CONTESTAÇAO OU CONSTATAÇAO?
Vou contestar Fernando Pessoa: o poeta não "é um fingidor", o poeta é um "semeador". Semeia palavras, semeia ideias, semeia sentimentos, semeia angústias, semeia ideologias, semeia esses grãos do saber, sem saber em que campo irão vingar e, quiçá, frutificar.
O poeta cultiva o hábito de crer que com qualquer tempo sempre é tempo. Tempo de manipular as palavras, mexer na "sopa de letrinhas" que colheu com anos de estudo, madrugadas insones, alvoreceres e crepúsculos incandescentes, aos quais dedicou seu precioso "tempo" ao saber, a explorar o inconsistente, a aventurar-se na fantasia, a deixar-se encantar com a mesma facilidade com que vêm a apatia, o entrave de ideias, a estagnação mental; as intempéries vêm só quando lhe falta inspiração.
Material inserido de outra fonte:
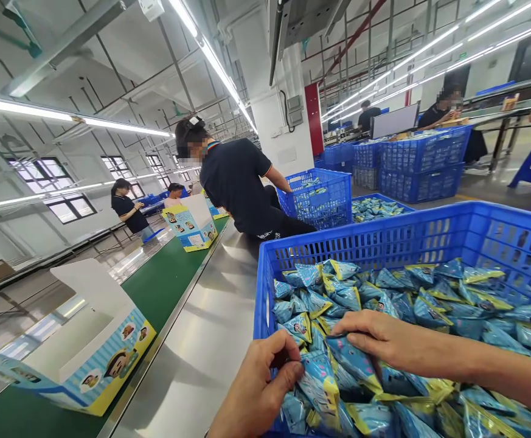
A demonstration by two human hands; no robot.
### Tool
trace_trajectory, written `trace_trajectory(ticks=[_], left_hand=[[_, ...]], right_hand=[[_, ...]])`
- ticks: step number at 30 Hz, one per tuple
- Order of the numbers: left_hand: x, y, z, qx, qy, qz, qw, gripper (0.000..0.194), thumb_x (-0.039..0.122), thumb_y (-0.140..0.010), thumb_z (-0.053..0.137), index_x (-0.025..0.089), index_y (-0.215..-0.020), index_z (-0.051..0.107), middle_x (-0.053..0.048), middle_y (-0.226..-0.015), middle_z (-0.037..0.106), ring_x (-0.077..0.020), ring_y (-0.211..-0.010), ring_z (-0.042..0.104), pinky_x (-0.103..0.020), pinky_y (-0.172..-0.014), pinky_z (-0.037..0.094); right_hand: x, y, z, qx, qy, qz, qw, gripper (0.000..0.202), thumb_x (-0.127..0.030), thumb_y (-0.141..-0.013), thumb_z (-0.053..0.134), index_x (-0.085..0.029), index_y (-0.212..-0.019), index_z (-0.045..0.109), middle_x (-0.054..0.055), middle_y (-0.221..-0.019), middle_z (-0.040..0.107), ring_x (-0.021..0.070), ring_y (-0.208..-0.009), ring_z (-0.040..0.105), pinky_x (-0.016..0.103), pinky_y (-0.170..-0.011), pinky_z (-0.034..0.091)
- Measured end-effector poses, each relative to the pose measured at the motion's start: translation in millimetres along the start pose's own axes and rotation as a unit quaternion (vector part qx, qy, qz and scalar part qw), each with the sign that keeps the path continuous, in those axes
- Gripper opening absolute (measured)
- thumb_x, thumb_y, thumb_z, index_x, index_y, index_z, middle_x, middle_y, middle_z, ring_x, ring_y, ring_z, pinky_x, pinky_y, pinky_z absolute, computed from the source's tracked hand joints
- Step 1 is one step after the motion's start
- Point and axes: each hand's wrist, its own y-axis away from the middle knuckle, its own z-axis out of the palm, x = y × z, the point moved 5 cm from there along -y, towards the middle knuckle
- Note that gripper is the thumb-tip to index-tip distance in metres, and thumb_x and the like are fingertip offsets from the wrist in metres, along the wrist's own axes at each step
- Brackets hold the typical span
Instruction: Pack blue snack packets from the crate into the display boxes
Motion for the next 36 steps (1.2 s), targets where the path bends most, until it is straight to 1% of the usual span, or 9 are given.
trace_trajectory(ticks=[2, 6, 10, 16, 22, 25, 29, 31, 36], left_hand=[[0.1, 0.1, -1.4, -0.001, 0.0, 0.007, 1.0, 0.01, 0.015, -0.095, 0.073, 0.023, -0.094, 0.066, -0.001, -0.089, 0.063, -0.0235, -0.093, 0.056, -0.033, -0.082, 0.039], [-1.1, -2.5, 0.8, -0.037, 0.094, 0.014, 0.995, 0.007, 0.022, -0.092, 0.071, 0.022, -0.094, 0.064, 0.0, -0.082, 0.057, -0.0212, -0.082, 0.055, -0.032, -0.075, 0.04], [-3.6, -5.5, 0.9, 0.011, 0.111, 0.036, 0.993, 0.01, 0.029, -0.093, 0.069, 0.022, -0.091, 0.062, -0.001, -0.082, 0.058, -0.0201, -0.08, 0.054, -0.031, -0.075, 0.039], [1.1, -6.7, 0.8, 0.028, 0.16, 0.023, 0.986, 0.027, 0.043, -0.095, 0.072, 0.022, -0.088, 0.057, 0.002, -0.077, 0.053, -0.0163, -0.072, 0.05, -0.028, -0.068, 0.038], [6.8, -4.6, -6.7, 0.035, 0.174, 0.041, 0.983, 0.034, 0.048, -0.099, 0.073, 0.022, -0.086, 0.057, 0.003, -0.077, 0.051, -0.0159, -0.073, 0.047, -0.027, -0.069, 0.038], [6.3, -3.2, -6.1, -0.008, 0.196, 0.057, 0.979, 0.033, 0.048, -0.101, 0.075, 0.021, -0.088, 0.06, 0.002, -0.08, 0.054, -0.0168, -0.075, 0.048, -0.029, -0.071, 0.038], [10.5, 0.3, -10.3, -0.016, 0.167, 0.119, 0.979, 0.021, 0.037, -0.102, 0.076, 0.021, -0.09, 0.067, -0.008, -0.12, 0.066, -0.0261, -0.119, 0.061, -0.035, -0.105, 0.043], [11.4, 2.0, -11.4, -0.016, 0.14, 0.119, 0.983, 0.015, 0.03, -0.104, 0.073, 0.022, -0.092, 0.069, -0.009, -0.146, 0.061, -0.0314, -0.146, 0.054, -0.042, -0.122, 0.034], [20.1, 6.8, -4.9, -0.112, 0.117, 0.138, 0.977, 0.014, 0.025, -0.108, 0.069, 0.024, -0.095, 0.066, -0.007, -0.155, 0.064, -0.0297, -0.146, 0.06, -0.042, -0.123, 0.039]], right_hand=[[1.3, 2.1, 4.3, -0.057, -0.073, 0.01, 0.996, 0.067, -0.088, -0.1, 0.058, -0.031, -0.123, 0.085, 0.011, -0.111, 0.081, 0.0329, -0.083, 0.082, 0.045, -0.078, 0.07], [9.2, -0.5, -4.2, -0.072, -0.206, 0.073, 0.973, 0.071, -0.092, -0.093, 0.068, -0.023, -0.109, 0.073, -0.002, -0.065, 0.059, 0.0194, -0.048, 0.058, 0.032, -0.052, 0.049], [12.9, -7.3, -25.2, 0.013, -0.083, 0.008, 0.996, 0.063, -0.083, -0.096, 0.073, -0.021, -0.087, 0.069, 0.0, -0.071, 0.056, 0.0181, -0.063, 0.05, 0.031, -0.06, 0.04], [21.9, -11.6, -19.8, -0.02, -0.102, 0.022, 0.994, 0.068, -0.087, -0.091, 0.076, -0.022, -0.08, 0.061, -0.002, -0.069, 0.049, 0.0174, -0.063, 0.041, 0.032, -0.059, 0.032], [0.3, -8.6, -23.7, 0.02, -0.073, 0.009, 0.997, 0.066, -0.085, -0.095, 0.072, -0.022, -0.079, 0.06, -0.002, -0.068, 0.051, 0.0171, -0.063, 0.043, 0.032, -0.06, 0.033], [-14.3, -5.3, -17.9, 0.037, -0.033, -0.016, 0.999, 0.061, -0.079, -0.101, 0.068, -0.022, -0.081, 0.064, 0.0, -0.071, 0.058, 0.0186, -0.067, 0.048, 0.032, -0.064, 0.038], [-38.6, 1.4, -1.3, 0.019, -0.018, -0.091, 0.996, 0.045, -0.062, -0.109, 0.065, -0.021, -0.091, 0.069, 0.003, -0.081, 0.066, 0.0186, -0.071, 0.055, 0.031, -0.066, 0.044], [-50.3, 6.1, 7.6, -0.026, -0.063, -0.123, 0.99, 0.039, -0.057, -0.112, 0.065, -0.02, -0.1, 0.071, 0.004, -0.089, 0.069, 0.0182, -0.074, 0.062, 0.03, -0.069, 0.049], [-68.1, 16.4, 12.2, -0.053, -0.188, -0.152, 0.969, 0.039, -0.057, -0.11, 0.075, -0.019, -0.102, 0.076, 0.008, -0.104, 0.072, 0.0195, -0.088, 0.069, 0.03, -0.076, 0.055]])
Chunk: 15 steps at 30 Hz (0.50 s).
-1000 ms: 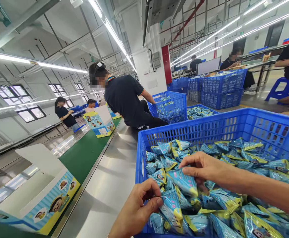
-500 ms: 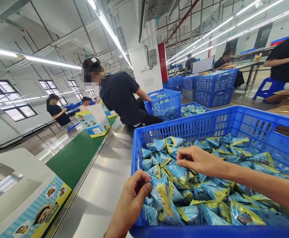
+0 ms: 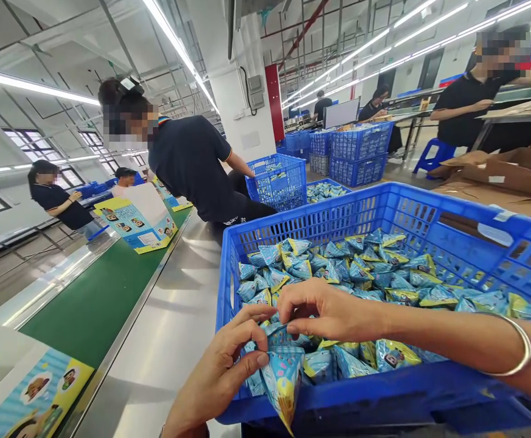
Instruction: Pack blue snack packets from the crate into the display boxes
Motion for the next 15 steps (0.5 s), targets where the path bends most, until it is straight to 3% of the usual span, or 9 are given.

O poeta não "finge que é dor, a dor que, deverás, sente". Dói-lhe! Dói-lhe o mundo! Sua alma agoniza e seus pensamentos são um torvelinho de toda espécie de prazer e de dor, imagináveis ou não. Ter alma de poeta é transcender a existência, é tornar-se essência de uma coisa, tão coisa, que não especifica, nem generaliza, mas, coisamente, explica-se no sentido do sentir. Só sentir!
O poeta fica, sim, "a entreter a razão" para esvanecer a realidade e pintá-la com os matizes que o sentimento lhe indica. A emoção suplanta a razão na arte da escrita, porém não a descarta. Ela está ali, a lhe indicar a dose certa a ser usada para temperar a vida, que se revela em um simples verso, ou se oculta no que fica subentendido nas entrelinhas.
Ser poeta é ter o universo contido na incontinência de um verso; é estar suspenso numa estrela cadente ou na cauda de uma nebulosa; é perder-se em mundos imaginários para encontrar-se na real magia do que é o viver; é revestir-se de vida para driblar a morte, não a morte física, terrena, mas a morte espiritual.
Poetar, poetizar... é politizar-se de vida e de mundo, para transbordar no rio do tempo, quando o tempo não mais existir, e os campos semeados continuarem a germinar.